A number of factors make it very difficult to know how many Brethren there are today, and estimates vary from 1 million to as many as 2.5 million attenders in 25,000 congregations. The factors hampering the gathering of statistics include the general lack of formal organization, as well as ambiguity over just what churches and networks form part of the Brethren network. In Kerala, the Kerala Brethren was established through Anthony Norris Groves one of the founders of the Brethren Movement, who was also the brother in law of George Müller. There are a considerable number of independent evangelical churches in Australia and New Zealand, and some in the United Kingdom and Canada, that work closely with networks generally considered to be "Brethren", and there are also networks, such as the Assemblies Jehovah Shammah of India, which closely resemble the Brethren and are often counted by Open Brethren as part of their movement, but which are nevertheless historically distinct from it. There is no universally agreed criteria among Brethren to determine what assemblies and networks comprise part of Open Brethren movement, which partly explains the widely different statistics given. Most assemblies that regard themselves as Brethren will "recognize" similar assemblies which regard themselves as such, however. The largest numbers of Open Brethren are to be found in India (450,000 adults and children in 2,200 assemblies, not counting another 300,000 adults and children in the Assemblies Jehovah Shammah); there are also over 1,000 assemblies each in Angola, Zambia and Chad as well as the United Kingdom and the United States, 800 in Brazil and over 600 in Germany. Assemblies are found in over 70 countries. Piepkorn estimated the number of Open Brethren in North America in 1970 as 60,000 in 1,050 assemblies.

===Mission work===
Open Brethren are noted for their commitment to missionary work. In the earliest days of the Brethren movement, Anthony Norris Groves became one of the earliest "faith missionaries", travelling to Baghdad in 1829 to preach the gospel and the Bible without the aid of an established missionary society. Many later Brethren missionaries took the same stance, and included notable missionary pioneers such as George Müller (founder of orphanages in Bristol, England), Dan Crawford (Scottish missionary to central Africa), Charles Marsh (missionary to Lafayette, Algeria from 1925 to 1969), and Jim Elliot, Ed McCully and Pete Fleming (missionaries to Ecuador killed by members of the Huaorani tribe).

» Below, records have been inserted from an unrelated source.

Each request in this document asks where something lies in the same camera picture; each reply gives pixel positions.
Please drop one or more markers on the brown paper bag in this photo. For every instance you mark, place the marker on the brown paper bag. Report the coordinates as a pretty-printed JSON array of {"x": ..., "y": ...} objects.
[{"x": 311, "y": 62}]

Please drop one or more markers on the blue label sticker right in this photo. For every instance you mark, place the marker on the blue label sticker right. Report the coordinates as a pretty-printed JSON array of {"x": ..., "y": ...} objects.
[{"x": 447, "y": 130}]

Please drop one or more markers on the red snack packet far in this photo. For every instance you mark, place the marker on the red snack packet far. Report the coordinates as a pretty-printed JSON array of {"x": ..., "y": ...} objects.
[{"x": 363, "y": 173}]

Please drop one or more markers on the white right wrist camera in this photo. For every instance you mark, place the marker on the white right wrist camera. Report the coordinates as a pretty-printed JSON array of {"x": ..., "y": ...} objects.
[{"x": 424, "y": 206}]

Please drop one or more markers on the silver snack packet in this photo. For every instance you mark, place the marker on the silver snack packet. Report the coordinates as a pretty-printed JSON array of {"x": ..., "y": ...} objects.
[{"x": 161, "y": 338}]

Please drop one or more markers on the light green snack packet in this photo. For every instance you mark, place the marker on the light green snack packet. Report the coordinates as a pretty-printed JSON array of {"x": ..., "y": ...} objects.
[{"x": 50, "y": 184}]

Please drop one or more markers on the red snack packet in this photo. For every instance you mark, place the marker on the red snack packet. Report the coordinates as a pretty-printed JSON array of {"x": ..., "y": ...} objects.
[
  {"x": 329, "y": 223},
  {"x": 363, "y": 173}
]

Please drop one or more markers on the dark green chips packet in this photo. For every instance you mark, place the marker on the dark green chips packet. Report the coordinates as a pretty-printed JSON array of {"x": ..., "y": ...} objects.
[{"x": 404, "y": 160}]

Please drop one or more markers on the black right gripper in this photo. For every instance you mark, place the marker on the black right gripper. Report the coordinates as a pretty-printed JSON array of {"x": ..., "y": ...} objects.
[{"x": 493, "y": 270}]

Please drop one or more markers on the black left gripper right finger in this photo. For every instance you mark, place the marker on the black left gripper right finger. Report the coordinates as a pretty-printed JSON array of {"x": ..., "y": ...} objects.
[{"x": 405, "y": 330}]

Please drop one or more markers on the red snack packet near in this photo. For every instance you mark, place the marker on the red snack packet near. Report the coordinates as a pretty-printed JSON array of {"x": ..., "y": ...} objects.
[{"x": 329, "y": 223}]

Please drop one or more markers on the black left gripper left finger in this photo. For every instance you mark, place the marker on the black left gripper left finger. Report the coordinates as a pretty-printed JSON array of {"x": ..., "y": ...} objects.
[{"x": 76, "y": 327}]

While the majority of Open Brethren missionaries do not belong to a missionary society, there are a number of supporting organisations that give help and advice for missionaries: in the UK, Echoes of Service magazine, Medical Missionary News and the Lord's Work Trust are notable organisations. Today, missionaries are found all over the world, with high concentrations in Zambia and Southern Africa, Brazil, India, Western Europe and South East Asia. Brethren missionaries are still active in many parts of the world (1,223 from England, North America and Australasia) and there are assemblies in Chile, Dominican Republic, Peru and South Africa, among others.

=== United Kingdom ===
Along with other evangelical churches in the United Kingdom, the Brethren have been declining in numbers since the 1950s, especially among the more conservative assemblies. Assemblies with more progressive approaches have grown, however. There has been a blurring of distinctions between some assemblies and other non-denominational and house church congregations.

=== Europe ===
Outside the British Isles, the brethren have a large presence in the Faroe Islands, forming the largest non-conformist group amongst a population that predominantly belongs to the Evangelical Lutheran Church of the Faroe Islands.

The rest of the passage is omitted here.